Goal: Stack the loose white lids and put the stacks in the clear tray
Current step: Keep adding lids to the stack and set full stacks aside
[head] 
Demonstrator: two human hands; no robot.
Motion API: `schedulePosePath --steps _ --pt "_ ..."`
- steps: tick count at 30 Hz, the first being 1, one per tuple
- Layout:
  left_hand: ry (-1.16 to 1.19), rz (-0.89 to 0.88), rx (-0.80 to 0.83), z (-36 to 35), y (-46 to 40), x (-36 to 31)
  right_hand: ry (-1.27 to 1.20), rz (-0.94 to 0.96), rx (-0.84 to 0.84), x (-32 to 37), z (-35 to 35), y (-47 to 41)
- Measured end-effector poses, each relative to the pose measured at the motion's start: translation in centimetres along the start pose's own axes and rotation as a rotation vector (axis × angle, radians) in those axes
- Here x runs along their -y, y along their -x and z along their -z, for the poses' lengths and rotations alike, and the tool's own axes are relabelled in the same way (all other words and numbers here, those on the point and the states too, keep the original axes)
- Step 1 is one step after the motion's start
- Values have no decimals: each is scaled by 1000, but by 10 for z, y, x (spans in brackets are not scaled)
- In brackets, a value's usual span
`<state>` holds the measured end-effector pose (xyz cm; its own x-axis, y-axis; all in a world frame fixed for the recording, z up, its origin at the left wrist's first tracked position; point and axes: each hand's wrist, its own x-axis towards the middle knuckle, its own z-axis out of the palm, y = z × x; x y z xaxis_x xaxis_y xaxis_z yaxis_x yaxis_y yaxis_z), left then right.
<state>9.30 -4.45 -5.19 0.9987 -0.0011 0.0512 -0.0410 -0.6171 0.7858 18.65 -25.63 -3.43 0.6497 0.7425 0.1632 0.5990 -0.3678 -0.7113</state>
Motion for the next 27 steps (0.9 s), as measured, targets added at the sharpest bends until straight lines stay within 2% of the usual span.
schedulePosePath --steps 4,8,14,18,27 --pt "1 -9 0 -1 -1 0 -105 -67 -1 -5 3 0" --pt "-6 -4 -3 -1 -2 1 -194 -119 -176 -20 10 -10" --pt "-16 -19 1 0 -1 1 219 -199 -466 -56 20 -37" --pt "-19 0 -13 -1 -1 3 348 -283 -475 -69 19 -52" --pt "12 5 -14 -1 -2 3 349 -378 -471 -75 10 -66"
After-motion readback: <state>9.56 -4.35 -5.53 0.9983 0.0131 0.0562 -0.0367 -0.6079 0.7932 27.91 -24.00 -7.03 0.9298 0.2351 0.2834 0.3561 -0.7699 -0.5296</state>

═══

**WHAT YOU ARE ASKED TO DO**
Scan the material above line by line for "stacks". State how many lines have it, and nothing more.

**ANSWER TO THIS EXERCISE**
2